■ **WHAT TO PRODUCE**: The answer must consist only of the lines from the line with "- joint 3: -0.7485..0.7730" to the line with "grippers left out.", both included, exactly as they stand below.
#### PROVIDED RECORDS
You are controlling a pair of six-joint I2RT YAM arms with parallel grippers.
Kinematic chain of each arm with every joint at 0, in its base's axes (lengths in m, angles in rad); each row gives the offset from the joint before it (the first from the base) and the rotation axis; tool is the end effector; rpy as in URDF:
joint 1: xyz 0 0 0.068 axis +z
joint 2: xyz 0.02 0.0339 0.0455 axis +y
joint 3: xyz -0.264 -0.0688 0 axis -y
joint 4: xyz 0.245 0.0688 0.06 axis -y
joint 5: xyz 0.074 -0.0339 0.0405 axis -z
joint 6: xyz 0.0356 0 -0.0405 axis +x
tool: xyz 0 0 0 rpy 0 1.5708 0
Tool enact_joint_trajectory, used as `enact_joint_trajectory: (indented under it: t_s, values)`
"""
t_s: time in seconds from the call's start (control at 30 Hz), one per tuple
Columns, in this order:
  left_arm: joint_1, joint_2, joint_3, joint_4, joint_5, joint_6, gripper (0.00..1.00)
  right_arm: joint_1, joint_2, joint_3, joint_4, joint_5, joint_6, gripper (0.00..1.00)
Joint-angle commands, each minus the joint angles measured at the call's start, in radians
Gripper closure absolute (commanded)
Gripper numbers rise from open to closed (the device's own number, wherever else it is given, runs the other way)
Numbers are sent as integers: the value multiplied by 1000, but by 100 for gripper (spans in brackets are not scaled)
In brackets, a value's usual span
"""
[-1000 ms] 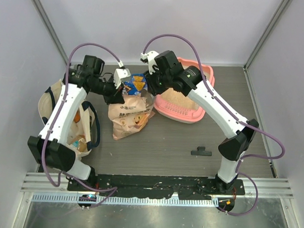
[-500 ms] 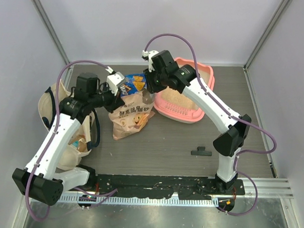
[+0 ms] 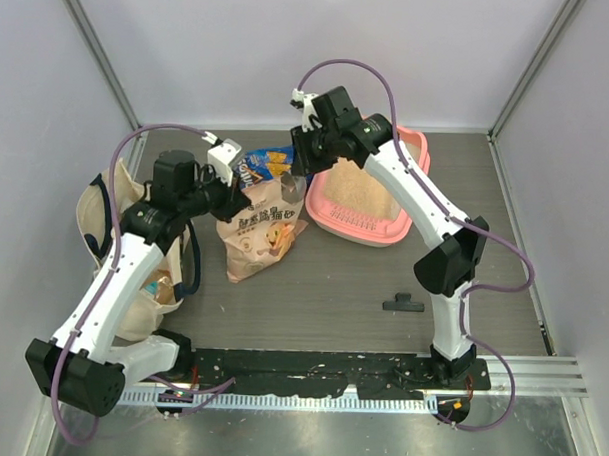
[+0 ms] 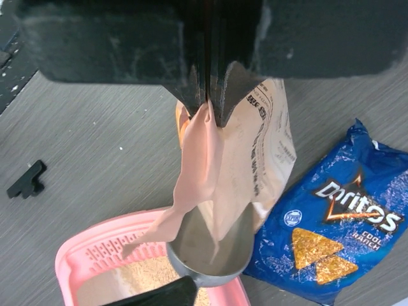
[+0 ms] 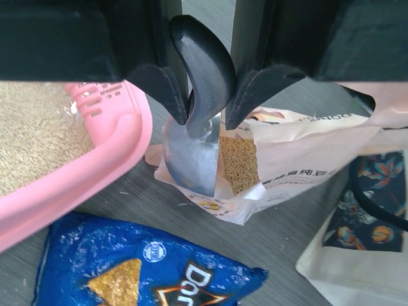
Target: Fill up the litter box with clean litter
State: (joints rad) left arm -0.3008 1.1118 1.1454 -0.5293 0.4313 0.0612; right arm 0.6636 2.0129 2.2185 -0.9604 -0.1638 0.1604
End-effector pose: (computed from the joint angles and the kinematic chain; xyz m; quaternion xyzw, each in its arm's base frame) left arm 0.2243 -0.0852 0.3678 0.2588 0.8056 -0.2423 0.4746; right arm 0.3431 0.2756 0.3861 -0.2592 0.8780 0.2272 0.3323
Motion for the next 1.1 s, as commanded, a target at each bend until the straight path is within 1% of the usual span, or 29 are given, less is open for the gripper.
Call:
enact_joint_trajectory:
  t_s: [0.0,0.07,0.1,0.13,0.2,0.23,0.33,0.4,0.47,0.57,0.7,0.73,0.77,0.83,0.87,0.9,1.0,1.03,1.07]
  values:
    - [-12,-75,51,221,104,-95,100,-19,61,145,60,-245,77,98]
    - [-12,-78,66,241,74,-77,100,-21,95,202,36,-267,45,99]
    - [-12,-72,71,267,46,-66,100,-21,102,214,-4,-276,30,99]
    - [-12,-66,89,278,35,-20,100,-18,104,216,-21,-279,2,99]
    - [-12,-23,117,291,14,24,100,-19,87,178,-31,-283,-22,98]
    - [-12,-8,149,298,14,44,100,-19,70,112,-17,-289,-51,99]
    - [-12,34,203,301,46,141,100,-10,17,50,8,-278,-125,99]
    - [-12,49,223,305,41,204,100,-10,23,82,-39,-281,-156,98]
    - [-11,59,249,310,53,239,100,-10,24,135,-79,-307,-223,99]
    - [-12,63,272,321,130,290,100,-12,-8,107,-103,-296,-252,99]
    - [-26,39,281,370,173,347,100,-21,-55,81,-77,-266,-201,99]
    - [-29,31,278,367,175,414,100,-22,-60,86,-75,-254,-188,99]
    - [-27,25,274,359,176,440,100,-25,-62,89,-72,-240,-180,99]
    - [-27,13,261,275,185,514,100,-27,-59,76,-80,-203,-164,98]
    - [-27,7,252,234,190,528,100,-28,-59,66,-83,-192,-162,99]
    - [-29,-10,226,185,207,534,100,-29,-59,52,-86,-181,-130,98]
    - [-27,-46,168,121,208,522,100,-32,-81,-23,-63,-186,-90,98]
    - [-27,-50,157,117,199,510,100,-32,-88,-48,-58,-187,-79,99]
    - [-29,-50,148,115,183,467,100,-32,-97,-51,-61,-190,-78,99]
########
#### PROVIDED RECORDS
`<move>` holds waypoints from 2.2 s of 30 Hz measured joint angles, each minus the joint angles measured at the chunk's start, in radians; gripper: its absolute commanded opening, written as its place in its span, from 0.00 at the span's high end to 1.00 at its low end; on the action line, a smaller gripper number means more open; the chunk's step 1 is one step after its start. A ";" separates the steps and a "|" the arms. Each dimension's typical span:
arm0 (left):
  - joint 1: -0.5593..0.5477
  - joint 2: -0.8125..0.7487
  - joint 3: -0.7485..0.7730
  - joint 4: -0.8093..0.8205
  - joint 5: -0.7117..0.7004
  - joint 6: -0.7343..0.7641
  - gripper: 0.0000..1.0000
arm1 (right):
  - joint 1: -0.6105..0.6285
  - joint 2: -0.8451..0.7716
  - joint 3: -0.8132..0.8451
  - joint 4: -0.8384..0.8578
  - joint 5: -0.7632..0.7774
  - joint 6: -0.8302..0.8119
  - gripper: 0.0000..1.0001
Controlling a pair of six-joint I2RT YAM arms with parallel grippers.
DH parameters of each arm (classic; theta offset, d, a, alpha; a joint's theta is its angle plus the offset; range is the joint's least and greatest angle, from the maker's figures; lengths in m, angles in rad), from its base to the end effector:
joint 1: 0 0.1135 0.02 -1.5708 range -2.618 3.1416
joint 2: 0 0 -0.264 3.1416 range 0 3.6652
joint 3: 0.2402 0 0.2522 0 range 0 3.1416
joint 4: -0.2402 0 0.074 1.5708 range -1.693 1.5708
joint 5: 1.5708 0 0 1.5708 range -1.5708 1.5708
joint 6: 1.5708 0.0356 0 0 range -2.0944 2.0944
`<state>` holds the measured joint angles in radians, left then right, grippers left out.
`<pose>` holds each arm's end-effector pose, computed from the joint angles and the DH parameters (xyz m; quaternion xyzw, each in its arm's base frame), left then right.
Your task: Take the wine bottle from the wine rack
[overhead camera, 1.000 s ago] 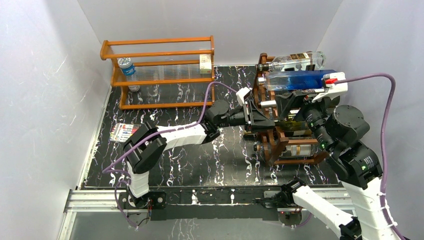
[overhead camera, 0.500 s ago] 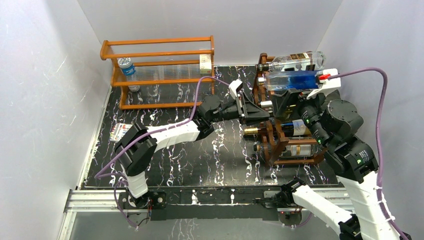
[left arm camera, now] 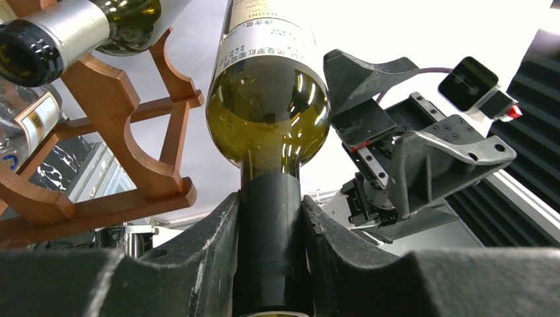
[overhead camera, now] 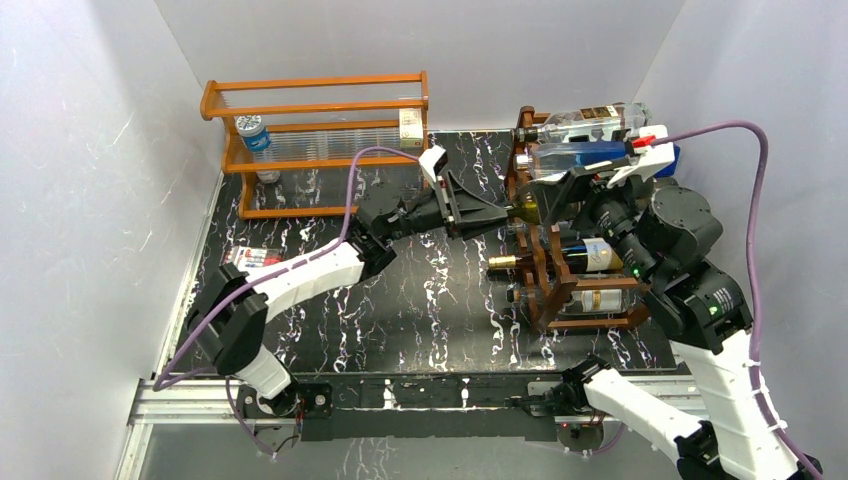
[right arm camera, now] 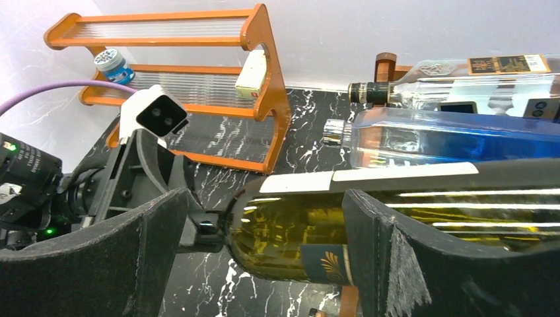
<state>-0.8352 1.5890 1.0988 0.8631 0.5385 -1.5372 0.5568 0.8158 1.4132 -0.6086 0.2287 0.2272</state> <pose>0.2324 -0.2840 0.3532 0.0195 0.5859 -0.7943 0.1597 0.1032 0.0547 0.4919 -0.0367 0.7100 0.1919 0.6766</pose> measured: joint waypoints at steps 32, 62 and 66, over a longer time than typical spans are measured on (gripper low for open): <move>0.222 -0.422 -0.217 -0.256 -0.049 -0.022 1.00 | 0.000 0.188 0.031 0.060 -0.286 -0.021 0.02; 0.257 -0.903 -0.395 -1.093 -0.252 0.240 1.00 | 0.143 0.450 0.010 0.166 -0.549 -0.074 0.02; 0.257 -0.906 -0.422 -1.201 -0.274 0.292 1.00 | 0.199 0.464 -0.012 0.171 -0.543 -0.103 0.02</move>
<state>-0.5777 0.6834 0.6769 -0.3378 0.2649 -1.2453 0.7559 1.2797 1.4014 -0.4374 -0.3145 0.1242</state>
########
■ **OUTPUT FOR THIS EXERCISE**:
  - joint 3: -0.7485..0.7730
  - joint 4: -0.8093..0.8205
  - joint 5: -0.7117..0.7004
  - joint 6: -0.7343..0.7641
  - gripper: 0.0000..1.0000
arm1 (right):
  - joint 1: -0.6105..0.6285
  - joint 2: -0.8451..0.7716
  - joint 3: -0.8132..0.8451
  - joint 4: -0.8384..0.8578
  - joint 5: -0.7632..0.7774
  - joint 6: -0.8302..0.8119
  - gripper: 0.0000..1.0001
Controlling a pair of six-joint I2RT YAM arms with parallel grippers.
DH parameters of each arm (classic; theta offset, d, a, alpha; a joint's theta is its angle plus the offset; range is the joint's least and greatest angle, from the maker's figures; lengths in m, angles in rad), from its base to the end effector:
joint 1: 0 0.1135 0.02 -1.5708 range -2.618 3.1416
joint 2: 0 0 -0.264 3.1416 range 0 3.6652
joint 3: 0.2402 0 0.2522 0 range 0 3.1416
joint 4: -0.2402 0 0.074 1.5708 range -1.693 1.5708
joint 5: 1.5708 0 0 1.5708 range -1.5708 1.5708
joint 6: 1.5708 0.0356 0 0 range -2.0944 2.0944
`<state>` holds the measured joint angles in radians, left then right, grippers left out.

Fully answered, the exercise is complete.